Requirement — When a line below holds the string "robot", show that line.

Data to examine —

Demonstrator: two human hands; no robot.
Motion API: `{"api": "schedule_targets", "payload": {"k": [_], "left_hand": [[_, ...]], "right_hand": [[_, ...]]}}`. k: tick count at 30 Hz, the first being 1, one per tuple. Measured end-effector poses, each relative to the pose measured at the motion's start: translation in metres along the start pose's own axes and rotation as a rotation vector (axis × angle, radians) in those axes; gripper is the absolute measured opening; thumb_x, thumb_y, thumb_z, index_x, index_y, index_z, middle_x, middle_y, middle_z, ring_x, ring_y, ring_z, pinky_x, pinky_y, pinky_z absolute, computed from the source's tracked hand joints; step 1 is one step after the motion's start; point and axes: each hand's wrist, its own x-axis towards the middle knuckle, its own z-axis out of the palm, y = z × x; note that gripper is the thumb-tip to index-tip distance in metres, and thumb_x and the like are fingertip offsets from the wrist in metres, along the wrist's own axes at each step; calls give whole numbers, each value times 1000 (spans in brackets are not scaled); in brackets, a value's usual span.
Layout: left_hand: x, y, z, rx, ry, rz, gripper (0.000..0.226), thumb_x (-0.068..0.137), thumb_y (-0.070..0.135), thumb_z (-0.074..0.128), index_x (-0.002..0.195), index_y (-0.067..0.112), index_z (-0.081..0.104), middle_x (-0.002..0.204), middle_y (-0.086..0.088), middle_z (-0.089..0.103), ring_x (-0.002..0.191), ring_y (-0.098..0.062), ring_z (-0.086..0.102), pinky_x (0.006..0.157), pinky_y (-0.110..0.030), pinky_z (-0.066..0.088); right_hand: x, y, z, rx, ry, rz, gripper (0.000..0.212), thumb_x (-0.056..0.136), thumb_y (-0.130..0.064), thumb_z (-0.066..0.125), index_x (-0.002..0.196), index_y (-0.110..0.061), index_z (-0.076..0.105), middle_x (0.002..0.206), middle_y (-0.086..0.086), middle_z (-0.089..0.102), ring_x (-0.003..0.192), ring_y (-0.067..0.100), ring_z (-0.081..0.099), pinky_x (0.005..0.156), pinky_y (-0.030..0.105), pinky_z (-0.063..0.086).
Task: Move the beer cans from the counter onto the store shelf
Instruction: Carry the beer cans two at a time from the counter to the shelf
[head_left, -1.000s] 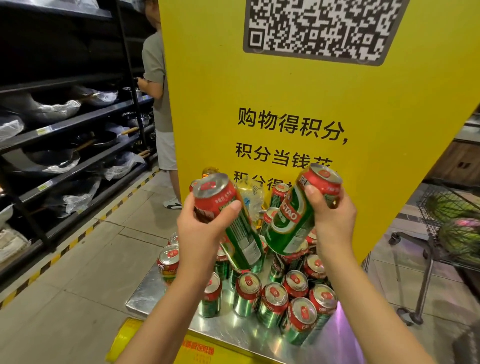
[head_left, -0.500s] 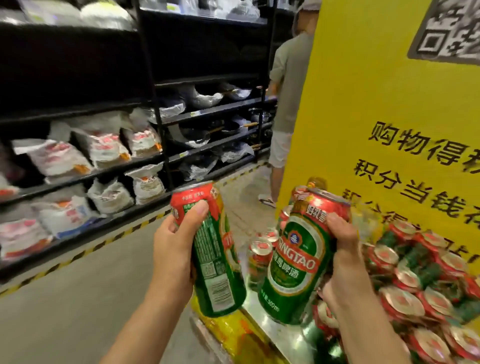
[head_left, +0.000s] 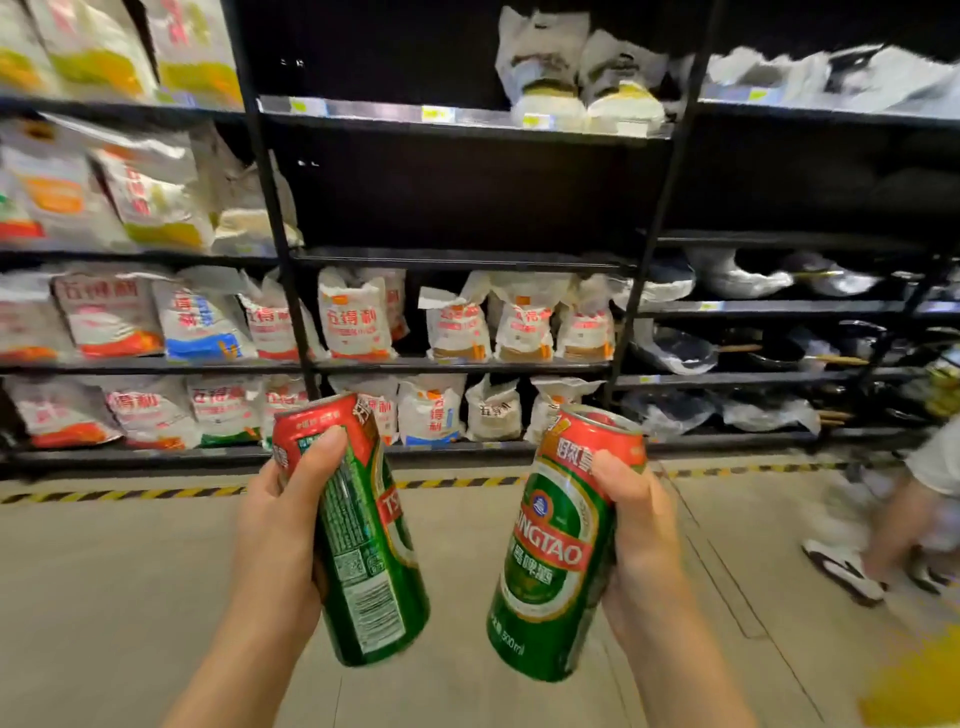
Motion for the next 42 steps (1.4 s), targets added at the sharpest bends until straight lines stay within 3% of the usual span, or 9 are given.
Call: {"api": "schedule_targets", "payload": {"k": [7, 10, 15, 21, 24, 27, 31, 34, 42], "left_hand": [[138, 18, -55, 18, 105, 70, 58, 53, 50, 74, 98, 14, 63, 82, -9, 72, 68, -26, 70, 60, -39, 55], [194, 22, -61, 50, 98, 80, 63, 49, 55, 72, 98, 16, 64, 84, -8, 73, 73, -26, 71, 65, -40, 54], [284, 19, -52, 79, 43, 62, 56, 63, 47, 76, 105, 12, 61, 88, -11, 72, 78, -27, 71, 61, -33, 54], [400, 2, -21, 104, 17, 42, 45, 62, 43, 65, 97, 15, 63, 85, -10, 73, 76, -26, 71, 60, -32, 54], [465, -1, -5, 109, 43, 55, 49, 60, 44, 65, 98, 13, 64, 87, -13, 72, 75, -27, 71, 57, -32, 55], [528, 0, 9, 122, 77, 82, 47, 61, 42, 65, 98, 13, 63, 87, -11, 72, 74, -23, 71, 55, -29, 55], [602, -3, 12, 121, 131, 97, 55, 60, 46, 66, 102, 11, 63, 92, -12, 72, 82, -27, 71, 67, -37, 54], [650, -10, 5, 126, 184, 104, 51, 62, 44, 65, 100, 10, 63, 89, -10, 73, 81, -27, 71, 68, -36, 53], [799, -20, -25, 141, 238, 95, 45, 61, 44, 68, 94, 14, 64, 87, -11, 72, 80, -29, 70, 72, -42, 54]], "right_hand": [[125, 46, 102, -66, -89, 14, 78, 48, -53, 73, 112, -12, 61, 96, 14, 72, 84, 29, 72, 64, 31, 58], [174, 61, 133, -61, -91, 20, 86, 42, -59, 79, 112, -12, 62, 98, 13, 72, 87, 29, 71, 67, 33, 58], [255, 81, 164, -31, -89, 17, 96, 34, -69, 81, 111, -14, 64, 99, 11, 73, 89, 27, 71, 69, 32, 59], [386, 104, 181, -5, -100, 14, 71, 50, -52, 73, 109, -14, 64, 97, 10, 73, 87, 25, 71, 67, 29, 59], [458, 112, 192, -12, -116, 14, 71, 54, -53, 69, 114, -15, 61, 99, 9, 73, 90, 24, 71, 70, 30, 59], [526, 118, 205, -22, -143, 18, 72, 54, -55, 68, 113, -15, 61, 97, 6, 73, 87, 20, 72, 64, 24, 57], [607, 132, 228, -22, -182, 10, 63, 55, -53, 68, 106, -17, 63, 93, 4, 74, 86, 21, 72, 64, 25, 57], [658, 147, 248, -15, -211, 13, 53, 54, -52, 69, 98, -22, 66, 90, 2, 74, 83, 18, 71, 63, 24, 57], [783, 199, 315, -57, -247, 28, 65, 53, -52, 69, 107, -16, 63, 93, 4, 73, 84, 19, 71, 63, 21, 55]]}}
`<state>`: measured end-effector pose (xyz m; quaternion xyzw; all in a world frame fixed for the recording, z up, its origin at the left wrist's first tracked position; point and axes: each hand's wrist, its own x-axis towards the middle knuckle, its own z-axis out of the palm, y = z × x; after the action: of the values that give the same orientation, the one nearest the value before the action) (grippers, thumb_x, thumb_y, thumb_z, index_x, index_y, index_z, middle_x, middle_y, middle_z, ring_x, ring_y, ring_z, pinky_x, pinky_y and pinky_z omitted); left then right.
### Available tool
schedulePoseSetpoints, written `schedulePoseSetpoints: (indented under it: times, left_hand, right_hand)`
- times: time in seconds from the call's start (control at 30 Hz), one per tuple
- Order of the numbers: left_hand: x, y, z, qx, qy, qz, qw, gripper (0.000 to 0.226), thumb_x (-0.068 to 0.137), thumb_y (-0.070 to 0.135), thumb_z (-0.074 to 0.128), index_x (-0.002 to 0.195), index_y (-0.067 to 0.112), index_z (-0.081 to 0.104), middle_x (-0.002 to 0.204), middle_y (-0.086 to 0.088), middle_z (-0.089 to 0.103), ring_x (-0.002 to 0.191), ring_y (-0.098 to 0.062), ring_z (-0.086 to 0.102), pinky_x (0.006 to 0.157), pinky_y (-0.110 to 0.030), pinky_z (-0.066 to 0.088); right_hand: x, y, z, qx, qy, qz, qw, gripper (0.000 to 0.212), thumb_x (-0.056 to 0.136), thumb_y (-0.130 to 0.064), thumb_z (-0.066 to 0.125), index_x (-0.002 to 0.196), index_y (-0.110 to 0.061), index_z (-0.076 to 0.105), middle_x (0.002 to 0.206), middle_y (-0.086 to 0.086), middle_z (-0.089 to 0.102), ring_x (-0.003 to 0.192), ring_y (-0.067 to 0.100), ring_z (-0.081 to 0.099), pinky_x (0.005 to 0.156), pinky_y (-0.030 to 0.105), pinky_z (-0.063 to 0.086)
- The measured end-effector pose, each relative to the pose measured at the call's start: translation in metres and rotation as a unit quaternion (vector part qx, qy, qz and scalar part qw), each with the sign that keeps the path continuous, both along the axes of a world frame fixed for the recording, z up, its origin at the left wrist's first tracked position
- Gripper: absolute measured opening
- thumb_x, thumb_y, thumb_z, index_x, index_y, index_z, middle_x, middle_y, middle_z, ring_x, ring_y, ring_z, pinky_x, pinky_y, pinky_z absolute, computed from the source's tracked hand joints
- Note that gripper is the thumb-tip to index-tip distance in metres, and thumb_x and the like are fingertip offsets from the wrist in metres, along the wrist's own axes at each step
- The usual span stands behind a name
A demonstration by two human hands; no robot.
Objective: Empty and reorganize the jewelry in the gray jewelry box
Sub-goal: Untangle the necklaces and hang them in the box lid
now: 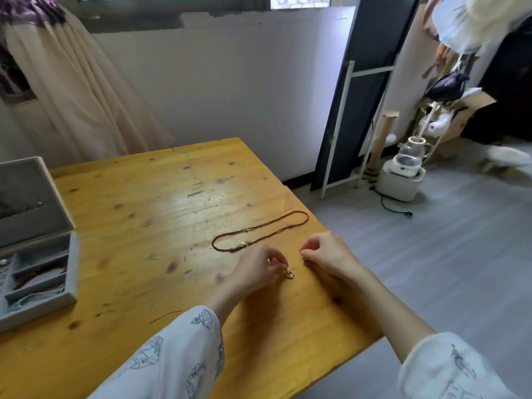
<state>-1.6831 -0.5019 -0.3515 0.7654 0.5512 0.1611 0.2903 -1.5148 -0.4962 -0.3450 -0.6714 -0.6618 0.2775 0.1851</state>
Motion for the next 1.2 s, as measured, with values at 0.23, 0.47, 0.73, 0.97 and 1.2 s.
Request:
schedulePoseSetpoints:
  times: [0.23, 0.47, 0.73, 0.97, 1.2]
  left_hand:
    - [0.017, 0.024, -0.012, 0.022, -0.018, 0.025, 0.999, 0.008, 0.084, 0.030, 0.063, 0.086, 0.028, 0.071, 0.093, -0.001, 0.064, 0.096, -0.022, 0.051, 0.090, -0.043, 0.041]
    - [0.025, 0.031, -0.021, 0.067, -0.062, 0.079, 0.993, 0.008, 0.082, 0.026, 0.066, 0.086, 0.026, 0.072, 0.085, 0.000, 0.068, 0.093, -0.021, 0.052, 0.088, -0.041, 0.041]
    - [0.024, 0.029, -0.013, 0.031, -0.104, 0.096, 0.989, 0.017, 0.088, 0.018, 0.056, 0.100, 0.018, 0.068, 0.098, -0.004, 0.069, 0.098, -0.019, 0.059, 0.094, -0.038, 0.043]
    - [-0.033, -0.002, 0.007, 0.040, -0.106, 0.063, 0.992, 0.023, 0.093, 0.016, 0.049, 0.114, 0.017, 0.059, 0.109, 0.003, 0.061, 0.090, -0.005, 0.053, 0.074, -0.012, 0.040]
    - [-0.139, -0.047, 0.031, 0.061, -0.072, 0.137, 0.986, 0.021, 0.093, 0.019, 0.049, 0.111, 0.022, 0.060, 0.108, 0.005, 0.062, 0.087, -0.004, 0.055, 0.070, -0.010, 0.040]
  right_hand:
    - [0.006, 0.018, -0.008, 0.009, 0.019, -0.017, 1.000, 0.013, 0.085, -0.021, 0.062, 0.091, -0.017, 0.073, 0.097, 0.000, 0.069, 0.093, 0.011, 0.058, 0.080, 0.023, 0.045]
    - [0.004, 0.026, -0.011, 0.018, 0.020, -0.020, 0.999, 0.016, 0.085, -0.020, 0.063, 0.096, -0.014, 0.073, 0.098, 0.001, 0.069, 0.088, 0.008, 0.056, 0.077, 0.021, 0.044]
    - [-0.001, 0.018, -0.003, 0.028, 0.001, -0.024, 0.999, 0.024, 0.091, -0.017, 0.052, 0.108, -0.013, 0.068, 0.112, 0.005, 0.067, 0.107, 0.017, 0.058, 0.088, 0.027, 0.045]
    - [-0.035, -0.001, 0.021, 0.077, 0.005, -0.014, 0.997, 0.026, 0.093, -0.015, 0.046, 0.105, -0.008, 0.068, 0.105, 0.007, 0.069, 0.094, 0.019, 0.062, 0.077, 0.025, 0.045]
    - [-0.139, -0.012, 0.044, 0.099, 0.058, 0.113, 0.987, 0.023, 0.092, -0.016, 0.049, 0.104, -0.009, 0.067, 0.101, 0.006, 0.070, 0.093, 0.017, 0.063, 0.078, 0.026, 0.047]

Output of the exercise —
Demonstrator: two human hands; no robot.
A demonstration by two human hands; no robot.

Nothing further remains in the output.